Problem details
In the entries below, find the lines with the word "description" and copy them.

Working data
═══

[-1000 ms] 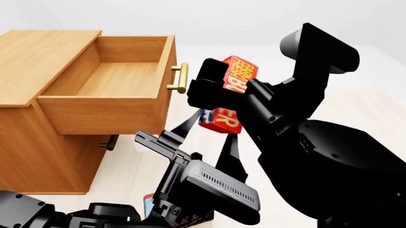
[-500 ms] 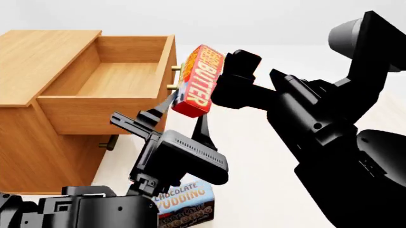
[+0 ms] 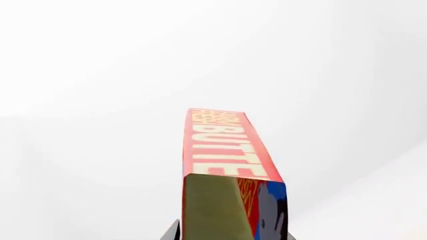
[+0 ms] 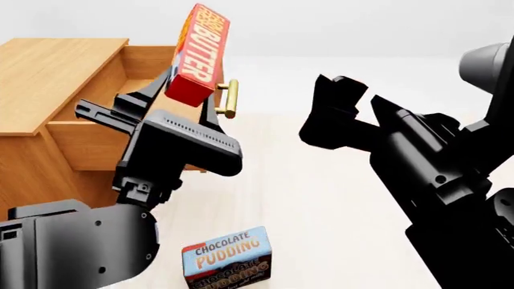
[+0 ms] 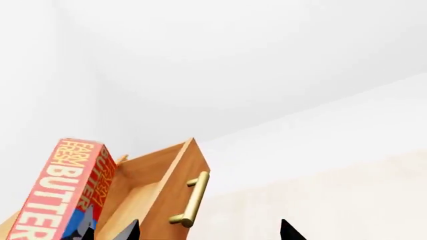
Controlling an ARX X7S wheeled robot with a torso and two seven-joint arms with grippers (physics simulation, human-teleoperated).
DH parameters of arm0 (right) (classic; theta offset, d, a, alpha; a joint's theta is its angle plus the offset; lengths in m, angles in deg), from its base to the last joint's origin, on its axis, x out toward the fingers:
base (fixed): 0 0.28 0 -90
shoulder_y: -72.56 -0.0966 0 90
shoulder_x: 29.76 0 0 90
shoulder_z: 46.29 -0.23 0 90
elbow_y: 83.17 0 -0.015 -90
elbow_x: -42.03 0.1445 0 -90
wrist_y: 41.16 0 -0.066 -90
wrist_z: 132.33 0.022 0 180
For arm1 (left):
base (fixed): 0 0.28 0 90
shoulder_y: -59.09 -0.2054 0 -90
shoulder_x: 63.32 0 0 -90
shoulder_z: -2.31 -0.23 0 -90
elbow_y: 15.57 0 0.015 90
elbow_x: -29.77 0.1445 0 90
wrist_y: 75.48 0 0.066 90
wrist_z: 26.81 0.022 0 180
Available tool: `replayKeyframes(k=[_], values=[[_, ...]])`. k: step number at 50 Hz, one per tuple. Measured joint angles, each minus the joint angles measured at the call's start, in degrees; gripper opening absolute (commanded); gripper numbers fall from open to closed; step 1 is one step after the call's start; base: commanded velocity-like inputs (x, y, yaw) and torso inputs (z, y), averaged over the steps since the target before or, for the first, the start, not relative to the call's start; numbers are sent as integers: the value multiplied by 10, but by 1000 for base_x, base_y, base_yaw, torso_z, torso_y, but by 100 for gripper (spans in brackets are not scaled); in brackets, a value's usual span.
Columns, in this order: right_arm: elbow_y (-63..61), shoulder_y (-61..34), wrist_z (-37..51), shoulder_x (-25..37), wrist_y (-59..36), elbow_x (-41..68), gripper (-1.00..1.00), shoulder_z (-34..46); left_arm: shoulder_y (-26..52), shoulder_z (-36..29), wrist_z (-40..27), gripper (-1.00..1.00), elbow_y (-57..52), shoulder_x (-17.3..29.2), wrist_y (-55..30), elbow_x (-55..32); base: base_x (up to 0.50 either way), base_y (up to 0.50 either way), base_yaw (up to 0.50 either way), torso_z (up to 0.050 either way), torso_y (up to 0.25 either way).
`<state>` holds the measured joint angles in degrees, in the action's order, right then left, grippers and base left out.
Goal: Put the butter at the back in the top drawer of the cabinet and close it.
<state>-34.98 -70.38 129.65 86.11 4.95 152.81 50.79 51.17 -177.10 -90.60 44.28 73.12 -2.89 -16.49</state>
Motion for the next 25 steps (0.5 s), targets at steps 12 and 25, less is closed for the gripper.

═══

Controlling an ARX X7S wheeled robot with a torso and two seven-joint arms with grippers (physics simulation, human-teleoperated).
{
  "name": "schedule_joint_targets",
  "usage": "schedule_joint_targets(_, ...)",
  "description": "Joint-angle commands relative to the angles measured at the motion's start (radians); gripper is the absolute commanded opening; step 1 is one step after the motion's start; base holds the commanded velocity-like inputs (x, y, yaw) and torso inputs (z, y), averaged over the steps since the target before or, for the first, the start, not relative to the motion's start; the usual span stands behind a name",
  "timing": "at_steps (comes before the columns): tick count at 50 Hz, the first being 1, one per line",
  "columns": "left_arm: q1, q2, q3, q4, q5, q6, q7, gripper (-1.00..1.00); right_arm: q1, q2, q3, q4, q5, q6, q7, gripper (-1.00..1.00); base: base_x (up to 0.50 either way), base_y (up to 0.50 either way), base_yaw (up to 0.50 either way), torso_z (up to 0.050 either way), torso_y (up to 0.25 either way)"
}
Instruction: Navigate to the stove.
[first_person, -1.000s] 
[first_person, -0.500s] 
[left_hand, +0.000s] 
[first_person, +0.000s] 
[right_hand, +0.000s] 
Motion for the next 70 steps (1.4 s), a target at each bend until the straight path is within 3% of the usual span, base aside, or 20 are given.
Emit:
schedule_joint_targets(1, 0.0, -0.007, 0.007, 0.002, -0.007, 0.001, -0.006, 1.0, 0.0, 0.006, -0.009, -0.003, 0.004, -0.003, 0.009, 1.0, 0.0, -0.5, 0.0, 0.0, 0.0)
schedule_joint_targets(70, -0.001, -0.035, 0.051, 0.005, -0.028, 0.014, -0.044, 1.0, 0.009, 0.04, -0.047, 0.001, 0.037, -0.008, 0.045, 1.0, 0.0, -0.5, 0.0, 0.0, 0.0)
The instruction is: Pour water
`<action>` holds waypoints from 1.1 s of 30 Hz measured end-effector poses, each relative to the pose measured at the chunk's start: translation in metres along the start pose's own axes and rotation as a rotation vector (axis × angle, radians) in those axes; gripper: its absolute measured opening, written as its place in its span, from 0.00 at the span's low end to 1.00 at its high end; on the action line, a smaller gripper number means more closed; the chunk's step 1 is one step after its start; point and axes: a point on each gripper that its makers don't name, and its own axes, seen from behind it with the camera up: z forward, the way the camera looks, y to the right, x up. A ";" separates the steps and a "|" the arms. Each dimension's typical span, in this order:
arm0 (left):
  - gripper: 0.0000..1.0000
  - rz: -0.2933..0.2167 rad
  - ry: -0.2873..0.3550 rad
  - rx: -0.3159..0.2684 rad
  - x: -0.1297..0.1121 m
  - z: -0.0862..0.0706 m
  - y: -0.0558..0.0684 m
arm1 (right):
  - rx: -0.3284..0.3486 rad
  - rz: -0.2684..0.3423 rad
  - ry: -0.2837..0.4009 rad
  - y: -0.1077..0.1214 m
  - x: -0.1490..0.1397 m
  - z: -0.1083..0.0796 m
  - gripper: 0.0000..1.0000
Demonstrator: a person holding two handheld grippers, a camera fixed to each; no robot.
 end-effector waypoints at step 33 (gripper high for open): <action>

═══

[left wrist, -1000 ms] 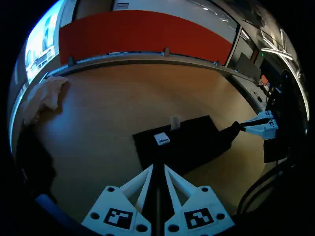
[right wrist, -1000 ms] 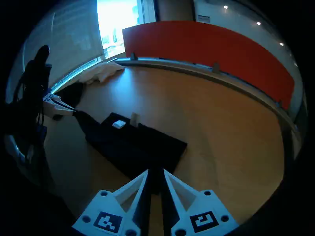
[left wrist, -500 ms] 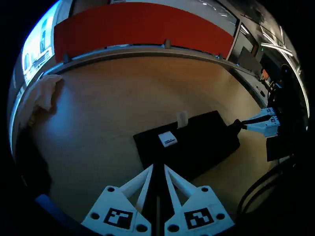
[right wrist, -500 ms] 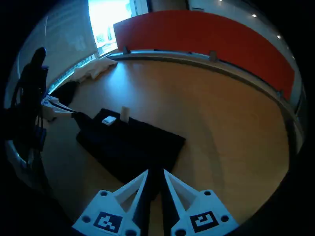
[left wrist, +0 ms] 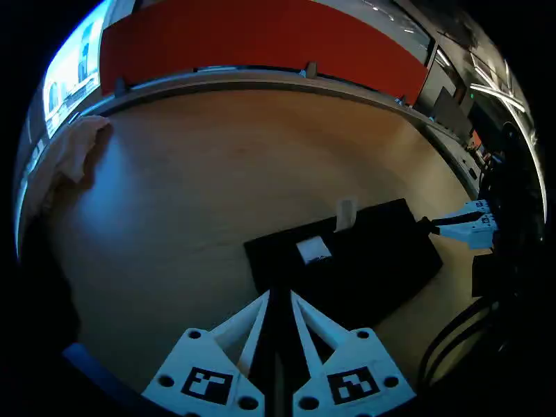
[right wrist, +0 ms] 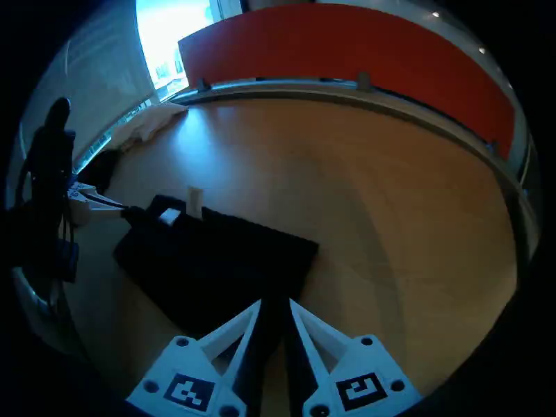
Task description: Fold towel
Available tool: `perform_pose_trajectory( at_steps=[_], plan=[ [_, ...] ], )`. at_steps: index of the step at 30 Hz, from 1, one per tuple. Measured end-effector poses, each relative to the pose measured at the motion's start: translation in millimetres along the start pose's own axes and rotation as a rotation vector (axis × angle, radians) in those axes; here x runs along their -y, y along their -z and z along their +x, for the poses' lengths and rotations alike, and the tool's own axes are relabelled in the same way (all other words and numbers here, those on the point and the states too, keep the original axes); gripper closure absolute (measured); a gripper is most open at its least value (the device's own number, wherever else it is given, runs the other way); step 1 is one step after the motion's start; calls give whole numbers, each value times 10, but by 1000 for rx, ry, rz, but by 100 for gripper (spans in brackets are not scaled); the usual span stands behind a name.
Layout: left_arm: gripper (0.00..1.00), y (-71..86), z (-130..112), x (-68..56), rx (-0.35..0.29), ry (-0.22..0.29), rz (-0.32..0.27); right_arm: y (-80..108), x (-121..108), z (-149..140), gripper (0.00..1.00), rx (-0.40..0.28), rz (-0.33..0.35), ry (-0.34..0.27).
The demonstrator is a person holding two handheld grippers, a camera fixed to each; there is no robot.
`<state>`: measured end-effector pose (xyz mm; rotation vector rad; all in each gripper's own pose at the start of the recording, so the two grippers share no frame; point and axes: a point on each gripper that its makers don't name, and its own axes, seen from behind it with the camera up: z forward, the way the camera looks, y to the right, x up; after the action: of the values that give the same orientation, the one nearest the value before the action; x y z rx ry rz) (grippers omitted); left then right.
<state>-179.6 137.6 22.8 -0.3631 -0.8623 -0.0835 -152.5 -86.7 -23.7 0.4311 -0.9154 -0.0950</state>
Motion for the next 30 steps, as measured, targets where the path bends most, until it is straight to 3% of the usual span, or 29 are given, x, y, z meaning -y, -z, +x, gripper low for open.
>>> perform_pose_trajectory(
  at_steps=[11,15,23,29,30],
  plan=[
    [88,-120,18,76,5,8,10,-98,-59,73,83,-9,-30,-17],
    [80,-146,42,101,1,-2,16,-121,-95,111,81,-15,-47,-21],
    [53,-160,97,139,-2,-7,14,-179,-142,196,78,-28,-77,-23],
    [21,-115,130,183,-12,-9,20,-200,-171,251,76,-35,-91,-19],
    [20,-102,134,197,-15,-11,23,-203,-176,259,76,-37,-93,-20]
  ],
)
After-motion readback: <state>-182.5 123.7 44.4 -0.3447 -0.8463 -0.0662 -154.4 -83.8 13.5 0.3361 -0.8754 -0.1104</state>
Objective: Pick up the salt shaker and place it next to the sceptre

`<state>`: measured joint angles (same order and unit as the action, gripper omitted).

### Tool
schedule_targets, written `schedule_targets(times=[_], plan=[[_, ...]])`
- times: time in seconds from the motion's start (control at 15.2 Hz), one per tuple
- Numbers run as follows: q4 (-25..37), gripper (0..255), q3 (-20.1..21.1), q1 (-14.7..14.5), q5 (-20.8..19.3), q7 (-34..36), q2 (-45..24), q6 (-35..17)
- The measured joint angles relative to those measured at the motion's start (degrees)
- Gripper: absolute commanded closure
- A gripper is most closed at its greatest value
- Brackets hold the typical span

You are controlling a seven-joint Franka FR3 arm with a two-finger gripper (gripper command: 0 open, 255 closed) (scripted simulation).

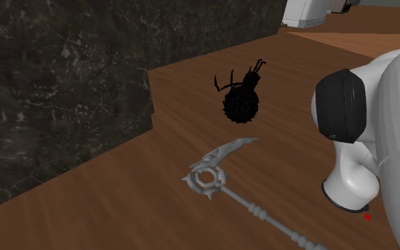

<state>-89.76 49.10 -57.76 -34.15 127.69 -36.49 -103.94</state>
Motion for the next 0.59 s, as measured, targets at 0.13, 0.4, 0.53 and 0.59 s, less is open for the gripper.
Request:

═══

Result for this task
  "description": "Joint-angle commands relative to the angles measured at the motion's start (radians); gripper is the absolute commanded opening; step 1 is one step after the motion's start; base holds the commanded velocity-like inputs (x, y, yaw) and torso inputs (z, y), averaged over the steps since the target before or, for the first, the start, not relative to the motion's start; the usual span stands behind a name",
Task description: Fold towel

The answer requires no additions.